Table. Adverse Effects vs Complications (Open Table in a new window)

Instruct the patient to avoid strenuous physical activity for 24 hours and then return to normal activities. As always, the patient should avoid excessive sun exposure and should use a moisturizer with a sun protection factor (SPF) of 30 or greater.

Instruct the patient to use acetaminophen as directed on the bottle for pain relief; prescription pain medication is unnecessary. All patient medications can be resumed the night of the procedure. Encourage cold compresses to control pain, swelling, and bruising.

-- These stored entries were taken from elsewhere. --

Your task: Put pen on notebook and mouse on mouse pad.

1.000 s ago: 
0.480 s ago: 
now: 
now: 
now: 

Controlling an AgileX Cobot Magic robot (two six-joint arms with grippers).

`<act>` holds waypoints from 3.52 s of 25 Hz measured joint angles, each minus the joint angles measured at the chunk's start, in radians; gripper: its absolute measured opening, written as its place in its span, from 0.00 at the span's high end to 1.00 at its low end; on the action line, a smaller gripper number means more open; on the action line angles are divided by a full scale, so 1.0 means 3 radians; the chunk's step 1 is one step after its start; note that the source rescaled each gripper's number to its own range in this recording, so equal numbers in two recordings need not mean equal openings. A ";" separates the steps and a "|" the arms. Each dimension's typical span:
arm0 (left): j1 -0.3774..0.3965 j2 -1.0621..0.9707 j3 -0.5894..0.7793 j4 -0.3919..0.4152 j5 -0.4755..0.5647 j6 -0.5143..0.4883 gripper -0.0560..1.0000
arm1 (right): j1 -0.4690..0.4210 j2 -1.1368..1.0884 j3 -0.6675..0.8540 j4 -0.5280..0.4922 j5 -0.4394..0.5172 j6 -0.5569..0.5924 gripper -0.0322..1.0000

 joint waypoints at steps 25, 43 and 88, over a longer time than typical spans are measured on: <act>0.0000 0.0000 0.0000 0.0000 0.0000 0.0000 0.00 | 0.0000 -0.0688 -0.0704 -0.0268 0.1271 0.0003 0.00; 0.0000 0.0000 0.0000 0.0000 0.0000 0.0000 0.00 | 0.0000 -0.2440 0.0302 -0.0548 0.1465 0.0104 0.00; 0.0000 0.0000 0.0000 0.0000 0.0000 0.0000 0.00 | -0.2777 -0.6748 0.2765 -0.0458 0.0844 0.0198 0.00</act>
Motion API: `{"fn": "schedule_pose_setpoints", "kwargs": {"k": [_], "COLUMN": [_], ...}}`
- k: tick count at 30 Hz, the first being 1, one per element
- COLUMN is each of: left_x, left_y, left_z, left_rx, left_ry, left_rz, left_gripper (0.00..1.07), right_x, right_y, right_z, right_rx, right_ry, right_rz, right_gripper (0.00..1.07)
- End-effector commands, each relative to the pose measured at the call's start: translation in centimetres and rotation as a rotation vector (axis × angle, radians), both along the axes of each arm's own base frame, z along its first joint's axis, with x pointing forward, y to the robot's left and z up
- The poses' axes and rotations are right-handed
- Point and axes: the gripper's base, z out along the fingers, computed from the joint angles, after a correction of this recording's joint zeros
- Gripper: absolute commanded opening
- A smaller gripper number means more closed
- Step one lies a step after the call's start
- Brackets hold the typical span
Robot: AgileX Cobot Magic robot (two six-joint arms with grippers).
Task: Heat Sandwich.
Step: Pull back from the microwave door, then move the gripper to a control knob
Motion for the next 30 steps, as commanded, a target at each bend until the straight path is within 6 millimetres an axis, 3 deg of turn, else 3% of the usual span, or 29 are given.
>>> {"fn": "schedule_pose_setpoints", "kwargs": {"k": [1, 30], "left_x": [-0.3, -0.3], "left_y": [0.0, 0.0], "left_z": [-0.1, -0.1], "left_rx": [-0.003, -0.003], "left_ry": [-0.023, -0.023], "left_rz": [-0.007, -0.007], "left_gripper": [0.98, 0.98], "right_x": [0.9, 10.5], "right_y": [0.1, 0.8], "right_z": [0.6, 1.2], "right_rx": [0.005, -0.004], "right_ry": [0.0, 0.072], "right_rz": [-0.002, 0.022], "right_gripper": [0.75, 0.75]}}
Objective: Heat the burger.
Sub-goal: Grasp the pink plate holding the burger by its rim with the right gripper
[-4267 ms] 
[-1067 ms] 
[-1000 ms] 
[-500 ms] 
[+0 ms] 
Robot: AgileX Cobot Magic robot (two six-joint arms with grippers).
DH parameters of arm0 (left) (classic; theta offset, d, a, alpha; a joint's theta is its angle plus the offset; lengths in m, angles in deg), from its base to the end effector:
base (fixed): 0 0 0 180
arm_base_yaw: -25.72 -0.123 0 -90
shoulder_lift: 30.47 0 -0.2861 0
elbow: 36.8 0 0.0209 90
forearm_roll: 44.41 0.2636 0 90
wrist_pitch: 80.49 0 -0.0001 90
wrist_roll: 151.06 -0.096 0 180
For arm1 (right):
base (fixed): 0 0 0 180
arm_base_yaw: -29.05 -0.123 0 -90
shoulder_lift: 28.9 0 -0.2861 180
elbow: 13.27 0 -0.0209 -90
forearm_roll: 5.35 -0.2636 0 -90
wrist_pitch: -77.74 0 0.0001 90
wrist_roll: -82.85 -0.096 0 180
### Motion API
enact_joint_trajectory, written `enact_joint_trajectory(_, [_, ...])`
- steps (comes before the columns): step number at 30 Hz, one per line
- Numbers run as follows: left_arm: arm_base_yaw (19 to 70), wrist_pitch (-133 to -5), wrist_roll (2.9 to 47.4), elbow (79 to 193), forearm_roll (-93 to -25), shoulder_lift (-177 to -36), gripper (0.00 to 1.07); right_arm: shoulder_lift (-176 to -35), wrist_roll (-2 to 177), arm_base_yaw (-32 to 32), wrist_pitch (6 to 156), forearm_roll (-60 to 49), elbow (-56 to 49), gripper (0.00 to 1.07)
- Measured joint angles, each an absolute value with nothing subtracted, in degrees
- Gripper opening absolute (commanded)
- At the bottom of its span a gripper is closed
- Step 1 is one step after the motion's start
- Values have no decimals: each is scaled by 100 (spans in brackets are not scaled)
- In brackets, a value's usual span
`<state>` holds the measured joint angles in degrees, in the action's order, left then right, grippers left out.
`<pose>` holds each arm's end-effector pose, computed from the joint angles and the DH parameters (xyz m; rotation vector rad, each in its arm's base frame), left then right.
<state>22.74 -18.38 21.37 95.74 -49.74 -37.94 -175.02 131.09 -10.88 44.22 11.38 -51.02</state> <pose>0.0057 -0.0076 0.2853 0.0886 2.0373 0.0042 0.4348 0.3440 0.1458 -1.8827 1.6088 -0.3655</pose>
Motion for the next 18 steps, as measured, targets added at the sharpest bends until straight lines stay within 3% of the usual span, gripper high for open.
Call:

Tell patients to avoid massaging or manipulating the treated areas for at least 24 hours as this can disturb the position of the filler.

For the first 48 hours, use cold treatments only. However, after 48 hours, if bruising should occur, advise the patient to use warm, moist compresses, such as a moist washcloth that has been placed in a microwave for 5-10 seconds. Some patients have used black tea bags to hasten bruise healing, to take advantage, theoretically, of an antioxidant effect.